Steven asked that I re-run some Olympia oyster transposable elements analysis using RepeatMasker and a newer version of our Olympia oyster genome assembly.

Installed the software on both of the Apple Xserves (Emu and Roadrunner) running Ubuntu 16.04.

Followed the instructions outlined here:

Starting with the prerequisites:

1. Download and install RMBlast

  • NCBI Blast 2.6.0 source

  • isb 2.6.0 patch

Unfortunately, the make command continually failed:

cd /home/shared/ncbi-blast-2.6.0+-src/c++
make

While trying to troubleshoot this issue, continued with the other prerequisites:

2. Downloaded Tandem Repeat Finder v.4.09

  • Saved file (trf409.linux64) to /home/shared/bin.

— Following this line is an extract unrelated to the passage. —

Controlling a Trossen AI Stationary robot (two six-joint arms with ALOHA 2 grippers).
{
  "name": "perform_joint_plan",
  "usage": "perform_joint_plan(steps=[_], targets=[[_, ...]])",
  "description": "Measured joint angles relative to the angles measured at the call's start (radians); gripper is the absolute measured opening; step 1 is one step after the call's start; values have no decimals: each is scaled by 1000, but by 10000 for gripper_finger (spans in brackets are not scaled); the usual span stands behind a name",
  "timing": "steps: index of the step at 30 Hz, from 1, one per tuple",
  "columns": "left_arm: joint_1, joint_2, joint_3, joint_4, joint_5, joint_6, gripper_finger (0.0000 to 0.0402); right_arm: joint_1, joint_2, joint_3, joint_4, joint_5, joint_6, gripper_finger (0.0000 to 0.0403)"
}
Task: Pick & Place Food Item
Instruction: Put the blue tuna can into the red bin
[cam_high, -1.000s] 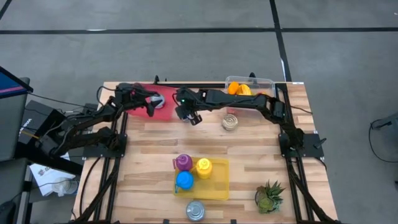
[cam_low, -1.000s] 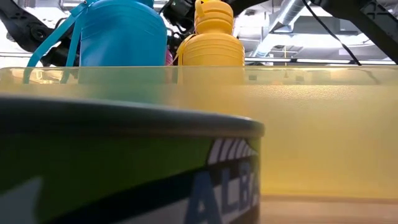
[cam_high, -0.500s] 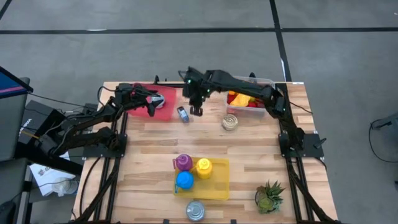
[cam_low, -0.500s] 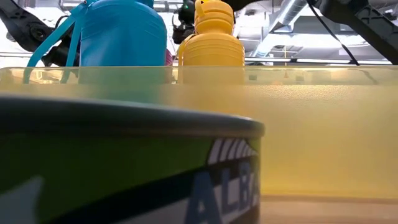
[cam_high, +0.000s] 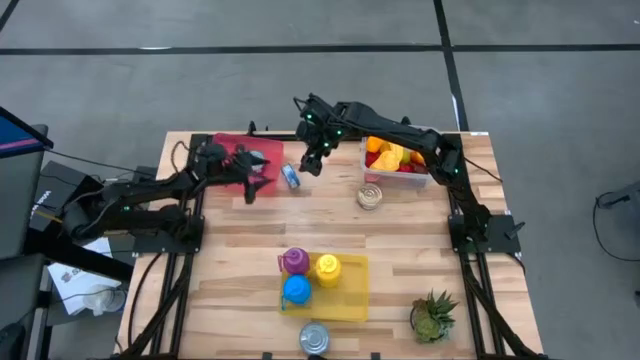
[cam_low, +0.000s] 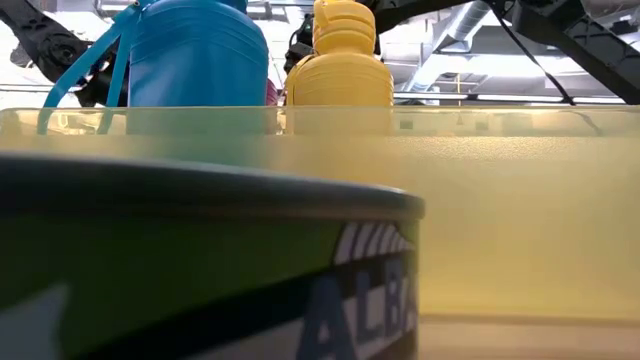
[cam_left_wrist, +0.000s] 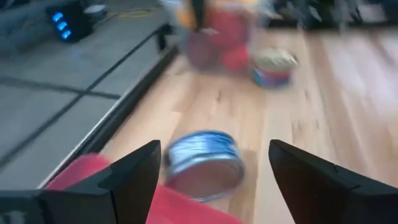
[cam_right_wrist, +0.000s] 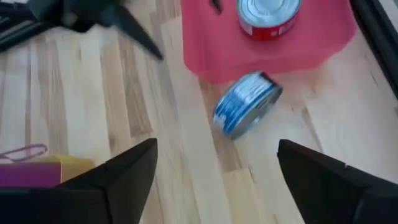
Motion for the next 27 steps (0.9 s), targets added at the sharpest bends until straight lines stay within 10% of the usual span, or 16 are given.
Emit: perform_joint_plan(steps=[9,27], targets=[[-176,77,0,32,-400,210,289,12,-1,-20,11,43,-31,328],[-180,60,0,-43,-449,170,289,-35,130,-9,194,-138,207,327]])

NOTE: /home/shared/bin is part of the system PATH. See the /etc/environment file.
  • Changed permissions to be executable:

sudo chmod 775 trf409.linux64

3. Downloaded RepBase RepeatMasker Edition 20170127 (NOTE: This requires registration in order to obtain a username/password to download the file).

Installed RepeatMasker:

4. Downloaded RepeatMasker 4.0.7

  • Saved to /home/shared/RepeatMasker-4.0.7

5. Installed RepBase RepeatMasker Edition 20170127 in /home/shared//home/shared/RepeatMasker-4.0.7/Libraries

Currently re-building RMBlast and it takes forever… Will report back when I have it running.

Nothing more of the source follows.